When I look at my blog stats to see what keywords people are finding me by, should I make a point to use those? I am getting traffic from people asking questions lately, so I was curious to know if using that information for new posts would be beneficial. One for example is:
"Is wii fit good for pregnant women"
Should I make a post on that? :p
The traffic you are describing are long tail keywords. The long tail can account for approx. 50% of your traffic. I wouldn't chase the long tail. The best thing to do is to keep on adding content. So the more content, the more long tail hits. That is why people are saying content is king.
Originally Posted by gavenecko
I see. Interesting! I will keep that in mind and just keep writing.

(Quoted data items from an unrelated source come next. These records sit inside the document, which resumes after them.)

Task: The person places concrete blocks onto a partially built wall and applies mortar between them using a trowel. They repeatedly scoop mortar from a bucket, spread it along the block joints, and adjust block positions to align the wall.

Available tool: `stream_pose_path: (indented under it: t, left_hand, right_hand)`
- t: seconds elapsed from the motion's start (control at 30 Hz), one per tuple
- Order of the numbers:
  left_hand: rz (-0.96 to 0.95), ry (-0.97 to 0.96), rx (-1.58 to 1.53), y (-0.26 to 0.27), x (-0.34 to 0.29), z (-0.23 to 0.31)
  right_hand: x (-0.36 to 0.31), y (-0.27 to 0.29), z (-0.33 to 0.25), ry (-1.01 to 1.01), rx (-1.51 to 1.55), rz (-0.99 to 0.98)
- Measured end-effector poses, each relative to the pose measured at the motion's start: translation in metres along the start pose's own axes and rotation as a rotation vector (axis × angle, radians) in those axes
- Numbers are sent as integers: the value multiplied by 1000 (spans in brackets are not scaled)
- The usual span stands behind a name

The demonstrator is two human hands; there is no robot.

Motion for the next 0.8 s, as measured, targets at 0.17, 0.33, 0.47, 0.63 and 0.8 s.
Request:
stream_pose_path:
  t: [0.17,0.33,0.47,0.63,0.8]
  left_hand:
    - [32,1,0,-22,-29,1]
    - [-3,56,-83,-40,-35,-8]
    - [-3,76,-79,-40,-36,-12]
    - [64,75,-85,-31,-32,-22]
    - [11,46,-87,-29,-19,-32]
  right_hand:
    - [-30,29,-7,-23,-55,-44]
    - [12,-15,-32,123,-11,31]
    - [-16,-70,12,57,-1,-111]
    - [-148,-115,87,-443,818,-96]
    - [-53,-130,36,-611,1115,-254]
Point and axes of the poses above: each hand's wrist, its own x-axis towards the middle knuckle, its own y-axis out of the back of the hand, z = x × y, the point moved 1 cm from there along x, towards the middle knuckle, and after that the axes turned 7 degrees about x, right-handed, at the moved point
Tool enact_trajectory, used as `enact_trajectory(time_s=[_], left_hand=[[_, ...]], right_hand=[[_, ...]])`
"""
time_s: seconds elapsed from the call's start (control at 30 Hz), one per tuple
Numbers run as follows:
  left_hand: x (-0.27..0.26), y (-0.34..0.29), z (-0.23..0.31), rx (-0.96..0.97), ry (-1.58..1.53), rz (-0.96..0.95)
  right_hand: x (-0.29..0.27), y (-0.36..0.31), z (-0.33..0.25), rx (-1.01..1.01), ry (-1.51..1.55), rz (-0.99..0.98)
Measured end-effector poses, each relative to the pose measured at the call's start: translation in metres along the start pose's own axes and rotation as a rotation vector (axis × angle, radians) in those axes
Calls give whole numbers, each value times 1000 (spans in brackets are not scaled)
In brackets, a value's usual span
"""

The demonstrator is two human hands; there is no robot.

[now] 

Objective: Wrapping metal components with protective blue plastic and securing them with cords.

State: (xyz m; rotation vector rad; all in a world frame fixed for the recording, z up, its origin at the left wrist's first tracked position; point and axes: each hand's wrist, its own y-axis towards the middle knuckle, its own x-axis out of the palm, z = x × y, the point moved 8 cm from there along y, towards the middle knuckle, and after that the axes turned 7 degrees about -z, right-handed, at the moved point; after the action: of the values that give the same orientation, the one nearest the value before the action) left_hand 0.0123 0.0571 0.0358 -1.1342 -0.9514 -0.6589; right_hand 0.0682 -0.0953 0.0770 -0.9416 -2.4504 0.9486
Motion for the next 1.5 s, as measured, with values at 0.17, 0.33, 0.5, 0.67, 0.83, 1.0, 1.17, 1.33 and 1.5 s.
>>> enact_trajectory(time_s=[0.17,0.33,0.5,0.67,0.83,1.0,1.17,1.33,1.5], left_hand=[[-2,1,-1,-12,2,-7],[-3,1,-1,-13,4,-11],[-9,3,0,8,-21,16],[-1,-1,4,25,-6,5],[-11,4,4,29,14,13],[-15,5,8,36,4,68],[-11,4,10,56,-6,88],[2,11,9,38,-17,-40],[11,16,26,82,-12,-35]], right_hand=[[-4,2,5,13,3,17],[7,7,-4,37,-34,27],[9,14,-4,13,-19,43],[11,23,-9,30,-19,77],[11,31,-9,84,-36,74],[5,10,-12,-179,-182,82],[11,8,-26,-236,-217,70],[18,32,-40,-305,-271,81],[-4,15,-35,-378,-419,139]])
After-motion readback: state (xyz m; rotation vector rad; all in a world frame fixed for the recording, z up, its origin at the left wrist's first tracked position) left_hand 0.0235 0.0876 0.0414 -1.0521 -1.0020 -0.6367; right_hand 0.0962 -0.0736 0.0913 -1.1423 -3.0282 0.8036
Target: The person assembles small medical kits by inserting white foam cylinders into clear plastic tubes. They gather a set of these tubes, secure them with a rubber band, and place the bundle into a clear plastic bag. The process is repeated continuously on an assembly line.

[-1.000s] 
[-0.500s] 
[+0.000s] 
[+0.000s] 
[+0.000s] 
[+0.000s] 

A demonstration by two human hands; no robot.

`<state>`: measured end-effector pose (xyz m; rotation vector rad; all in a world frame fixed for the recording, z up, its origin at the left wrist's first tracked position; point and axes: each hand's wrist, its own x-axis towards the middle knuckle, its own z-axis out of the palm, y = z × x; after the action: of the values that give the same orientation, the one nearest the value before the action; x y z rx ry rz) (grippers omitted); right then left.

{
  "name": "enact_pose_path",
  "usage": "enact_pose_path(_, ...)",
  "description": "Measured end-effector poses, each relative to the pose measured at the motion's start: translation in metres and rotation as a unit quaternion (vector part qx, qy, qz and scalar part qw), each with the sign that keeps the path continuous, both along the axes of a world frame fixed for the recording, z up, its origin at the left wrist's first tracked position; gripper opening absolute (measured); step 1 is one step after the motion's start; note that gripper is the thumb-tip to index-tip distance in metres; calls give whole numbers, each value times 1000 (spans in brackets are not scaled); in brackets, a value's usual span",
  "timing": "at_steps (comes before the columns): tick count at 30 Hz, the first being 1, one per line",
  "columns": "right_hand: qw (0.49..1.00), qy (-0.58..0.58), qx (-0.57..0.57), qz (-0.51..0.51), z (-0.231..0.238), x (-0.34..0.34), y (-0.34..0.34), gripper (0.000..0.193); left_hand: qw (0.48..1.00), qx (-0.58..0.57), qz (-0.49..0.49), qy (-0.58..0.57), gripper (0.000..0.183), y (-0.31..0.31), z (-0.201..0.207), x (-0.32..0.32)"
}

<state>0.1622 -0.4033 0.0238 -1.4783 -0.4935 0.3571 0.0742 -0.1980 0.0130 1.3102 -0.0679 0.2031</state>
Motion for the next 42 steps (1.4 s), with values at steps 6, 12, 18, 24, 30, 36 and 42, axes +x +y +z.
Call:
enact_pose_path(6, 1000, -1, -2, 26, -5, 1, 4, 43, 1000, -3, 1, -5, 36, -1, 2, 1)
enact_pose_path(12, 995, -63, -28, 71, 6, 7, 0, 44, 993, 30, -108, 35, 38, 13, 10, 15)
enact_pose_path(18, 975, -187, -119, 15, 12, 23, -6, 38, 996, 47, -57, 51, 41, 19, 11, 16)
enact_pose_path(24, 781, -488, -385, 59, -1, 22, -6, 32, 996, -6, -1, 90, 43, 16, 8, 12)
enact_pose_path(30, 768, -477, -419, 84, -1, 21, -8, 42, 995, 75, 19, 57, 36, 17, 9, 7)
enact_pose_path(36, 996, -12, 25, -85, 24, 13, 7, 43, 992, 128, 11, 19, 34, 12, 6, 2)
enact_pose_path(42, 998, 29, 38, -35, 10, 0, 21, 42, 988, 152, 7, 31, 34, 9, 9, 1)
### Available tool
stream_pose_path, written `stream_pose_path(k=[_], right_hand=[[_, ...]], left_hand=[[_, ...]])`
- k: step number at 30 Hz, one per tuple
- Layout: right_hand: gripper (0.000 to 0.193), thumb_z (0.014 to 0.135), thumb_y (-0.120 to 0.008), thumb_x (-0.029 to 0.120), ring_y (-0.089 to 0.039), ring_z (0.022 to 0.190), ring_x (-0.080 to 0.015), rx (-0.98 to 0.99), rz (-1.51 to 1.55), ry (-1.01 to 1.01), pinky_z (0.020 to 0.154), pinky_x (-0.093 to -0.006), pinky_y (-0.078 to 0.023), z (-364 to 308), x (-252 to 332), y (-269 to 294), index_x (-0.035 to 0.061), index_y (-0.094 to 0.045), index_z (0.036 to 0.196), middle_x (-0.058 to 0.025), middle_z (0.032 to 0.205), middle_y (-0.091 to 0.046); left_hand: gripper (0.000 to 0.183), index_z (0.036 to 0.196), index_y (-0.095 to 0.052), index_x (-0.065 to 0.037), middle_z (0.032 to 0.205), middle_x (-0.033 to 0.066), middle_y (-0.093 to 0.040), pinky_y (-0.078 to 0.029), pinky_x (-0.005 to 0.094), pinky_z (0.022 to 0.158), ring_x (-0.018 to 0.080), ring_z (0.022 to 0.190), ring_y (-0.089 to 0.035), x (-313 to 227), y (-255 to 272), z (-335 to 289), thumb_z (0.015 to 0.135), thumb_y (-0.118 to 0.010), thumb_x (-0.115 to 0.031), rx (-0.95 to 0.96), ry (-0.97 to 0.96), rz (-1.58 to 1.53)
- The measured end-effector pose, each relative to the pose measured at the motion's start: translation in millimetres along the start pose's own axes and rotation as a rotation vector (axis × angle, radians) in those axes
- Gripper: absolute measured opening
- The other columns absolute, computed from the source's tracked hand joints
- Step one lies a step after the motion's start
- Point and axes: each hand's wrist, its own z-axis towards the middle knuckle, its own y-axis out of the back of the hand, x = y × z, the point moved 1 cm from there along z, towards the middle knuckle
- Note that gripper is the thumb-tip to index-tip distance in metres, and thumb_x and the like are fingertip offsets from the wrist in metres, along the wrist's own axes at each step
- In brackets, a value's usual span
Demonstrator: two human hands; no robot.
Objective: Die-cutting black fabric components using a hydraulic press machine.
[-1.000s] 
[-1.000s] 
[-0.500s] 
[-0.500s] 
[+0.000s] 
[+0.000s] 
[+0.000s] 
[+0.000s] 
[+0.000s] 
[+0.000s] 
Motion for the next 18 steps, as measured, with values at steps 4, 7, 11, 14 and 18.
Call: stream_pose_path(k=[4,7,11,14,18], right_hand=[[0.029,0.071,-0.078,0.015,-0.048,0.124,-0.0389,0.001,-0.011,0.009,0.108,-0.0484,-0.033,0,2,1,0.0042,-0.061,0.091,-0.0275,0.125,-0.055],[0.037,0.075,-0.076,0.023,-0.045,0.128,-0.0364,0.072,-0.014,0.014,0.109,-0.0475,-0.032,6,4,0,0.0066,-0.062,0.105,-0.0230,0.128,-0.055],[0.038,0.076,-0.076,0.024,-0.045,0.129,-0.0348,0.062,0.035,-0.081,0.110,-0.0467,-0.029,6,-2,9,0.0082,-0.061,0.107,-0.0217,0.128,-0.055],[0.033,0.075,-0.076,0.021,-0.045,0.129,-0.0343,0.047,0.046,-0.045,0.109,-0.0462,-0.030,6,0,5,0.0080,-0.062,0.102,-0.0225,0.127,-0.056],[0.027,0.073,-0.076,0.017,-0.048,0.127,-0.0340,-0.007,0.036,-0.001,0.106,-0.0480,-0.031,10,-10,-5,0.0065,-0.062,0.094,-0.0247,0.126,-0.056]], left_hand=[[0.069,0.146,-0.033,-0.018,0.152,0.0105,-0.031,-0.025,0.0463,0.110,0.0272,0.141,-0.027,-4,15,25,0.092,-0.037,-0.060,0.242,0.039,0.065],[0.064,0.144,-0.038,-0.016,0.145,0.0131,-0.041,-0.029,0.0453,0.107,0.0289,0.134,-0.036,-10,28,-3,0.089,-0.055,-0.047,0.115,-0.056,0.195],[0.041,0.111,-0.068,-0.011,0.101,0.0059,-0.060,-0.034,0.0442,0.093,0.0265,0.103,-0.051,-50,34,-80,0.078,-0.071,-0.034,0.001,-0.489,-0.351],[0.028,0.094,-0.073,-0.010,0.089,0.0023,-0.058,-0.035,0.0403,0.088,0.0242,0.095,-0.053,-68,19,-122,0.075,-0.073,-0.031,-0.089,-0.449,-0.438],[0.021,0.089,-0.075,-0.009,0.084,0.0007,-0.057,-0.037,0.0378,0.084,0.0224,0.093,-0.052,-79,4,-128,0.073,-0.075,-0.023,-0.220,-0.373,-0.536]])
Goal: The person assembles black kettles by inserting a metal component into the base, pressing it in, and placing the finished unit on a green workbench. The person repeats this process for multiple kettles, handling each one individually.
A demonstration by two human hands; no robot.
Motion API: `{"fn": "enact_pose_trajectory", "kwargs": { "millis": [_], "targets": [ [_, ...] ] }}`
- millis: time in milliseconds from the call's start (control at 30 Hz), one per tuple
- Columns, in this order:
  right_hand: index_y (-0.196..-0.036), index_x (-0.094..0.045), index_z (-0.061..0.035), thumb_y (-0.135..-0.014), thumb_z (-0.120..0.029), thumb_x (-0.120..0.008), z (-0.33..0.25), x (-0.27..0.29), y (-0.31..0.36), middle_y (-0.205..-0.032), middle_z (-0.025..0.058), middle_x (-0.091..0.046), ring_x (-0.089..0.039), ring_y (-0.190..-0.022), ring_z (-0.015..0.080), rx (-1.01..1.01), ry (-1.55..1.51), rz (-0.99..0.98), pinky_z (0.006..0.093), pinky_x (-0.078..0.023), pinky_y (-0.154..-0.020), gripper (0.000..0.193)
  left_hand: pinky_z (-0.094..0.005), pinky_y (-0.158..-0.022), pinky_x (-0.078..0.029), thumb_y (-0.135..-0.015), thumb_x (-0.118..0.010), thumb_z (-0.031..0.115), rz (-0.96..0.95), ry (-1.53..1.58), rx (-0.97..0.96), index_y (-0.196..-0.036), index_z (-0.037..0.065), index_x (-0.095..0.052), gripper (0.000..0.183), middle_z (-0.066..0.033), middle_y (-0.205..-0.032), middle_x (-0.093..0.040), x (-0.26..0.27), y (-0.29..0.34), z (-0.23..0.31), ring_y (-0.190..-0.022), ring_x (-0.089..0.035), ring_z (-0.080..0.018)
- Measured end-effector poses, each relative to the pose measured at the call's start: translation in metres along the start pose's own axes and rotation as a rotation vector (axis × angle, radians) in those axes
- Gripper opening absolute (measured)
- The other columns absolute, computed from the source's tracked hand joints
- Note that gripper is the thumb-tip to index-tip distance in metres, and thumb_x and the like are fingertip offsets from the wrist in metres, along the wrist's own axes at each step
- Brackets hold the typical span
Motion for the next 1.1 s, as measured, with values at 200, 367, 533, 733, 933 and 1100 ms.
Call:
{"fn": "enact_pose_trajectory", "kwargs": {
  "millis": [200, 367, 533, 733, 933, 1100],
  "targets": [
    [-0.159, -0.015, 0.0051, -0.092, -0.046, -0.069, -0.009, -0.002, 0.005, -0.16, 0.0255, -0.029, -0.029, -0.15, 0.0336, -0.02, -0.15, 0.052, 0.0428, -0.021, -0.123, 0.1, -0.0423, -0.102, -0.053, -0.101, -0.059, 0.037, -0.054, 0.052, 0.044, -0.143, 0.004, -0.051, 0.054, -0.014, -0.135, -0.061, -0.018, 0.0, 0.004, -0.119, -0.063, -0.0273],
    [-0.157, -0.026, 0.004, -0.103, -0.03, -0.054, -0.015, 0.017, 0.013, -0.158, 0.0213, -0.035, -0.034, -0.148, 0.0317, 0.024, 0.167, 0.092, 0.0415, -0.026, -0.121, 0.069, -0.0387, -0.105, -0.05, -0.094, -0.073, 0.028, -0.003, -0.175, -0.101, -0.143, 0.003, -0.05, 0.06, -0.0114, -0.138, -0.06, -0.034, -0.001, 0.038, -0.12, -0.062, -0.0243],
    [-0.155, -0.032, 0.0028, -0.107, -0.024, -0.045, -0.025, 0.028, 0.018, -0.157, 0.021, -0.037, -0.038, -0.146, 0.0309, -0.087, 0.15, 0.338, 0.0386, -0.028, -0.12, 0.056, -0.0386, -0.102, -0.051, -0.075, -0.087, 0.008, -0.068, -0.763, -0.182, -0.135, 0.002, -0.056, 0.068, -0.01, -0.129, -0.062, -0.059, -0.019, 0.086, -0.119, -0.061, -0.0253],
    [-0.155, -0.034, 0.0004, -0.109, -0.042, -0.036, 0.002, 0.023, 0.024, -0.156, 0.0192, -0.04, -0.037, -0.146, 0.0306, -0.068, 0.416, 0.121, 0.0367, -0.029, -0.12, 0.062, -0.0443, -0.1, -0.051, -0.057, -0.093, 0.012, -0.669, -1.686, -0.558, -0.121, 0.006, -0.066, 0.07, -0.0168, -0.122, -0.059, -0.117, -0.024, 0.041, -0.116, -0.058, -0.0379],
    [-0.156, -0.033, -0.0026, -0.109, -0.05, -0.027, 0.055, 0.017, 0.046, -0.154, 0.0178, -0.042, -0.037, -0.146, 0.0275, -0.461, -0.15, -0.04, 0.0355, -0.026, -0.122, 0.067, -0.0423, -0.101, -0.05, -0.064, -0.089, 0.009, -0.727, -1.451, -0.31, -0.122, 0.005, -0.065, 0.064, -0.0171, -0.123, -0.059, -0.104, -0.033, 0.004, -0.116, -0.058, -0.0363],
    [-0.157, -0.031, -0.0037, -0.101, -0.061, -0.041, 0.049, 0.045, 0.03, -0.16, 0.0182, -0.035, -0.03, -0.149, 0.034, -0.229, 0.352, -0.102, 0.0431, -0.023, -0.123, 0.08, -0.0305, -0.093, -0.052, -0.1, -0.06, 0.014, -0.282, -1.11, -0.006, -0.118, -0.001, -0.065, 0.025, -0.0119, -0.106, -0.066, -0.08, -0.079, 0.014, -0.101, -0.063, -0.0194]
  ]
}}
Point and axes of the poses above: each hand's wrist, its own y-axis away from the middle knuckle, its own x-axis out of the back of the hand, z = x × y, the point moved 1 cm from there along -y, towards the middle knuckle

Though I suppose an article about "Is the Wii Fit good for pregnant women" might be beneficial anyway. :p
Originally Posted by bogart
Statistics on which search phrases are bringing traffic to which pages on your site are actually very useful in fine-tuning the SEO for an existing page. Occasionally, I like to re-evalute things like <title>, <h1>, meta description... and this information helps a LOT.
For example, if I notice that a URL http://www.example.com/auto-maintentence.html is getting traffic almost exclusively from searches for "car maintentance" even though my <title>, <h1> etc. are actually optimized for "auto maintenance", it's time to re-evaluate. A quick look at the page and it's backlinks might show me that the content on the page uses "car" frequently, and "auto" rarely. I might notice that most of the backlinks for the page has "car maintenance" or some slight variation using "car" as the link text. I might notice that "car maintenance" is MUCH less competitive than "auto maintenance" (not saying it is, just an example).
Since I obvioulsy don't rank well for "auto maintenance" because I get ZERO traffic from those types of search terms but DO rank well for "car maintenance" because I do get traffic almost exclusively from those terms, I might decide to tweak my <title>, <h1>, <h2>s and even links on other pages on my site to this page so that they target "car maintenance" primarily instead of "auto maintenance". If I already rank pretty well for "car maintenance", the additional on-page and on-site SEO for that phrase rather than "auto maintenance" could bring BIG rewards.
So I wouldn't say it's necessarily "chasing after the long tail" as much as it could be used very successfully for fine tuning your URLs' targeted keyword phrases to optimize traffic and rankings.